Zentralnervöse Schmerzverarbeitungsstörung
Synonyme: Zentrales Sensitivierungssyndrom, noziplastisches Schmerzsyndrom, Central Sensitization Pain, Central Sensitization Syndrome, CSS
Englisch: central sensitivity syndrome
Definition
Der Begriff zentralnervöse Schmerzverarbeitungsstörung beschreibt ein heterogenes Spektrum klinischer Syndrome, die durch eine gesteigerte Erregbarkeit zentralnervöser Schmerzverarbeitungsnetzwerke gekennzeichnet sind. Sie beruhen wahrscheinlich auf einer zentralen Sensibilisierung, d.h. einer pathologischen Verstärkung von Schmerzsignalen im Rückenmark und Gehirn, die unabhängig von peripheren Nozizeptoren auftreten und persistieren kann.
Terminologie
Der Begriff wird nicht einheitlich verwendet. Die im englischsprachigen Raum verwendete Bezeichnung "central sensitivity syndrome" wird von einigen Autoren als zentralnervöse Schmerzverarbeitungsstörung übersetzt. In der Literatur wird teils auch von noziplastischen Schmerzsyndromen gesprochen. Aktuell (2025) ist unklar, wie genau die Begriffe zu definieren sind und ob es sich tatsächlich um dieselben Krankheitsbilder handelt. Die grundsätzlichen Annahmen zur Pathophysiologie und zugehörigen klinischen Syndromen überschneiden sich aber zum größten Teil.
Pathophysiologie
Als Ursache der Schmerzverarbeitungsstörung wird eine zentrale Sensibilisierung vermutet. Dabei kommt es zu einer übermäßigen Aktivierung spinaler und supraspinaler Schmerzbahnen, die zu einer erniedrigten Reizschwelle, anhaltender Hyperexzitabilität und inadäquater Schmerzchronifizierung führt. Wichtige Mechanismen sind u. a.
- gesteigerte Glutamat-vermittelte Transmission
- Dysfunktion inhibitorischer Interneurone (GABA, Glycin)

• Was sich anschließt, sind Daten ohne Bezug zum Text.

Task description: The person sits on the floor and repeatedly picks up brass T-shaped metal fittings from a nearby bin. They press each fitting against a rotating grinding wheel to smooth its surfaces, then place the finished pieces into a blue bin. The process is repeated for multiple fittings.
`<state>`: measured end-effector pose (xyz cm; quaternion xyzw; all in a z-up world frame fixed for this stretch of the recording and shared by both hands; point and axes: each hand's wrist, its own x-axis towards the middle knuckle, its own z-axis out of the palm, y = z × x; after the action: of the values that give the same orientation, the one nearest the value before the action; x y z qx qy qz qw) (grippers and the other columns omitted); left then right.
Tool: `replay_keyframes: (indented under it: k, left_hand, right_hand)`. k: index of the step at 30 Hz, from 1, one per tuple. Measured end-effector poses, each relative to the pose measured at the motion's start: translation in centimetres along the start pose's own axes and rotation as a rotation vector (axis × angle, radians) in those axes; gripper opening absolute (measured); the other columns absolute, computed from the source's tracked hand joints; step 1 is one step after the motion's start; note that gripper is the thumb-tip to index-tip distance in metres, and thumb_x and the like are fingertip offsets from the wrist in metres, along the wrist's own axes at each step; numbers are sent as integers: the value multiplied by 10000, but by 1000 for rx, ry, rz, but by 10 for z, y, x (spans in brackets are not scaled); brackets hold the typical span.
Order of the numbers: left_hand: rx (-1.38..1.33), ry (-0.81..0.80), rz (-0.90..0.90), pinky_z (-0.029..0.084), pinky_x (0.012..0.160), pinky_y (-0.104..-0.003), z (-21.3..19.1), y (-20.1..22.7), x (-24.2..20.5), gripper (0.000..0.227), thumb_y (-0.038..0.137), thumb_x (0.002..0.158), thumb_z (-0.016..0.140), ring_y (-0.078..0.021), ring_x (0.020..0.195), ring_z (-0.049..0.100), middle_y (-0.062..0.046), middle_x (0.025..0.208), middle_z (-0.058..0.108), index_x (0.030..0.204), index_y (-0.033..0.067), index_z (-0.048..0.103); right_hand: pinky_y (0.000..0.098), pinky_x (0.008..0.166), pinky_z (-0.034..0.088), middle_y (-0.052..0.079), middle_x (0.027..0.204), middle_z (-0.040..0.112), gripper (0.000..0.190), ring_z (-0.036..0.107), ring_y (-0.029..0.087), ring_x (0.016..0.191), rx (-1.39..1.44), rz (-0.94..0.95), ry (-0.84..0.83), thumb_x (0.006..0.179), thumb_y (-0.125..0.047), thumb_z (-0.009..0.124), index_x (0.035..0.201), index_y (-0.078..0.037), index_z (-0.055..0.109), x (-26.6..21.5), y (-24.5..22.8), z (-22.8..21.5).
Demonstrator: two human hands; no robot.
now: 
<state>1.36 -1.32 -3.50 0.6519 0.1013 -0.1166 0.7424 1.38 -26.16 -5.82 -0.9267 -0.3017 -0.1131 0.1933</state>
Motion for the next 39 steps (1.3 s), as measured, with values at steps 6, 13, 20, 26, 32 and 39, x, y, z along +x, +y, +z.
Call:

- neuroinflammatorische Prozesse mit Mikroglia- und Astrozytenaktivierung
- maladaptive Plastizität in Hirnarealen wie Insula, anteriorer cingulärer Cortex und Thalamus
Häufig bestehen Wechselwirkungen mit Stress- und Immunsystem, was die Komorbidität mit affektiven und somatischen Erkrankungen erklärt.
Klinische Syndrome
Zu den zentralnervösen Schmerzverarbeitungsstörungen werden u.a. gezählt:
- Fibromyalgiesyndrom
- Chronisches Fatigue-Syndrom/Myalgische Enzephalomyelitis (ME/CFS)
- Reizdarmsyndrom
- Temporomandibuläre Dysfunktion
- Spannungskopfschmerz und Migräne
- Vulvodynie, chronisches Beckenschmerzsyndrom
- Chronisches unspezifisches Rückenschmerzsyndrom
Charakteristisch ist eine Symptomüberlappung, sodass Patienten häufig mehrere Syndrome gleichzeitig aufweisen.
Symptomatik
- Chronische, diffuse Schmerzen ohne adäquates peripheres Korrelat
- Allodynie, Hyperalgesie
- Erschöpfung, Schlafstörungen
- Kognitive Beeinträchtigungen („fibro fog“)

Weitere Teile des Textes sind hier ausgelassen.